08 de julho de 2026
JC Criança

A importância de perguntar


| Tempo de leitura: 3 min

Perguntar e esclarecer dúvidas é uma parte essencial do processo de aprendizagem. Mas nem nem todo mundo sente-se à vontade para dizer que não entenderam algo ou até para satisfazer sua curiosidade na sala de aula. Seja por timidez ou porque o ambiente (tanto em casa, quanto na escola) não propicia essa liberdade, muitos meninos e meninas simplesmente não perguntam. Podem até parecer mais comportados assim. Afinal de contas, dão "menos trabalho".

O perigo é que, por traz do silêncio, haja uma cabecinha repleta de dúvidas que se acumulam sem ser sanadas. Nesses casos, quando os adultos perceberem, a criança pode já estar defasada. E o caminho para recuperar o tempo perdido que uma simples pergunta na hora certa poderia ter resolvido por vezes é longo, penoso. Por isso, vale a pena prevenir. Como ajudar seu filho a perguntar? "A escola tem de provocar, levar a criança a formular perguntas que a façam conhecer coisas novas. Ensiná-la a ir além das perguntas que somente asseguram um saber", diz Gabriela Macedo, pedagoga e psicóloga que trabalha como orientadora em uma escola de São Paulo, durante entrevista ao Educar para Crescer.

Dicas para alunos pais e professores

Comece perguntando

Converse com os professores de seu filho para saber como ele se comporta em aula, se costuma expor suas dúvidas ou não. Fale também com a criança e tente entender como ela se sente a respeito. É a partir dessa base que outras atitudes devem - ou não - ser tomadas. Acompanhar suas notas e desempenho também trará pistas sobre as áreas de maior dificuldade. E os alunos não devem ter medo ou vergonhas de dizer que não entendeu e perguntar para tirar dúvidas.

Receba bem a dúvida

"As crianças precisam ter espaço para não saber", diz a terapeuta de casal e família e mediadora de conflitos Magdalena Ramos. "Quando os pais se incomodam com as dúvidas ou com a ignorância dos filhos, a criança percebe esse incômodo, acaba se retraindo e deixando de perguntar. É preciso estimular a dúvida, deixar claro que não saber não é um erro - além de ouvir, responder com paciência e explicar mais de uma vez se o assunto não ficou claro.

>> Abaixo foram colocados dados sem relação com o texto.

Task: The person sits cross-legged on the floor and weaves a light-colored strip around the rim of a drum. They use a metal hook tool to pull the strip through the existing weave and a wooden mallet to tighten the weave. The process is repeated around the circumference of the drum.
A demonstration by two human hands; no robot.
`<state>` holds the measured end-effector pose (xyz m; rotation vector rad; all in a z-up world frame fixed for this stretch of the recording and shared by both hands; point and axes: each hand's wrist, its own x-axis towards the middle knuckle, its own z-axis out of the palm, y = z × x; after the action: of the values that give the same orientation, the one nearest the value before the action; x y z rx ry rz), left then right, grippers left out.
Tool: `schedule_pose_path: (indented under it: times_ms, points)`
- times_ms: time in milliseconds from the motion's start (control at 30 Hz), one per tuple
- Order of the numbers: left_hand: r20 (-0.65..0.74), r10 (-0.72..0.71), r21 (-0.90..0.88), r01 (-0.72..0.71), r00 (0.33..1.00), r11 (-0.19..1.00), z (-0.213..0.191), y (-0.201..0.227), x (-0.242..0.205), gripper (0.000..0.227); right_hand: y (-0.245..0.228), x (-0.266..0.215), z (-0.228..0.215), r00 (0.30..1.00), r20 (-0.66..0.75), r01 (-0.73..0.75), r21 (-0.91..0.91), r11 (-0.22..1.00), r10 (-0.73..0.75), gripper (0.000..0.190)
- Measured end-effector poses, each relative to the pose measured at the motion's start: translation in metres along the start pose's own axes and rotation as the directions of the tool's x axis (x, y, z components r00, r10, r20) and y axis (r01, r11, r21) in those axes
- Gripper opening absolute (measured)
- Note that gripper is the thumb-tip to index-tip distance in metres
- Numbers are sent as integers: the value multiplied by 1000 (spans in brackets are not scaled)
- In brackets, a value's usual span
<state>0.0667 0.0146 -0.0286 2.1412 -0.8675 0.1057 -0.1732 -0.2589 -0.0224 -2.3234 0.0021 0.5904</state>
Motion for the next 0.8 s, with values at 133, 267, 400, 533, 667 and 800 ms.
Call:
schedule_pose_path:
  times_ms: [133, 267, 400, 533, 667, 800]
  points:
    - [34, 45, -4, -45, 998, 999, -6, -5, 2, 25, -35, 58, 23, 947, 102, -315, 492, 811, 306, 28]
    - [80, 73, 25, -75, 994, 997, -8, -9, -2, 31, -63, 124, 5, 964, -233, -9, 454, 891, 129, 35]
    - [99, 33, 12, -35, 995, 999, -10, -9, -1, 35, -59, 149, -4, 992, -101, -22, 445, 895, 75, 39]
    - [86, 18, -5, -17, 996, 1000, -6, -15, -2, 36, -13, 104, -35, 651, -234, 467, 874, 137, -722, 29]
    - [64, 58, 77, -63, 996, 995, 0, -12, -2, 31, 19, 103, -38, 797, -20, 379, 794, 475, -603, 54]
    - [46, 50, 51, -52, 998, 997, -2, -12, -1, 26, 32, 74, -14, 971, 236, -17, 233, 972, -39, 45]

Certifique-se de que há espaço para perguntas

"Alguns colégios mais autoritários ou formais inibem o aluno na hora de perguntar", diz Magdalena Ramos, autora de A Difícil Arte de Criar os Filhos. "Para eles, aluno que pergunta demais atrapalha." Tente escolher uma escola que respeite e estimule a curiosidade, principalmente se seu filho é mais tímido, aconselha a terapeuta.

Veririfique como está a autoestima do seu filho

Quando uma criança sente que não corresponde à expectativa dos pais, dos professores ou até dos colegas, quando se sente inadequada, a tendência é que fique mais calada, que procure ser "invisível". Nesses casos, é preciso reafirmar-lhe sua capacidade, mostrar-lhe que todos acreditam em seu potencial, para que ela possa, então, aventurar-se a se expor.

Drible o desrespeito

Crianças extremamente fechadas ou tímidas costumam ser alvo fácil dos colegas de escola. "A timidez extrema sempre inclui algum grau de sofrimento", diz a terapeuta Magdalena Ramos. Ela aconselha tanto pais quanto escola a acompanhar essas crianças de perto e, caso não estejam integradas socialmente, procurar ajuda especializada. "É papel da escola garantir que haja divergência de opiniões e até crítica, mas jamais desrespeito", diz Gabriela.

Ajude a criança a aceitar a dificuldade

Ao longo da vida escolar, será preciso lidar com alguma dificuldade. Nem sempre uma lição é simples, um conteúdo é assimilado tranquilamente. "Por vezes, as crianças se irritam ou se frustram perante um desafio. Fazê-las entender que é papel da escola tirar o aluno da zona de conforto pode ajudar a aceitar a dificuldade para então conseguir reler, repensar", diz a pedagoga Gabriela Macedo. Dizer ao seu filho: "Se a escola só ensinasse coisas que você já sabe, não seria uma boa escola, não é?", pode ser um começo.

Ajude a criança a se soltar

Atividades como teatro ou circo podem auxiliar uma criança a lidar melhor com seu corpo, ensiná-la a colocar-se e ajudá-la a soltar-se, desinibir-se. Agora, se a timidez ou retraimento for excessivo, é preciso avaliar se esse comportamento é sintoma de algum problema em casa ou na escola, e procurar ajuda.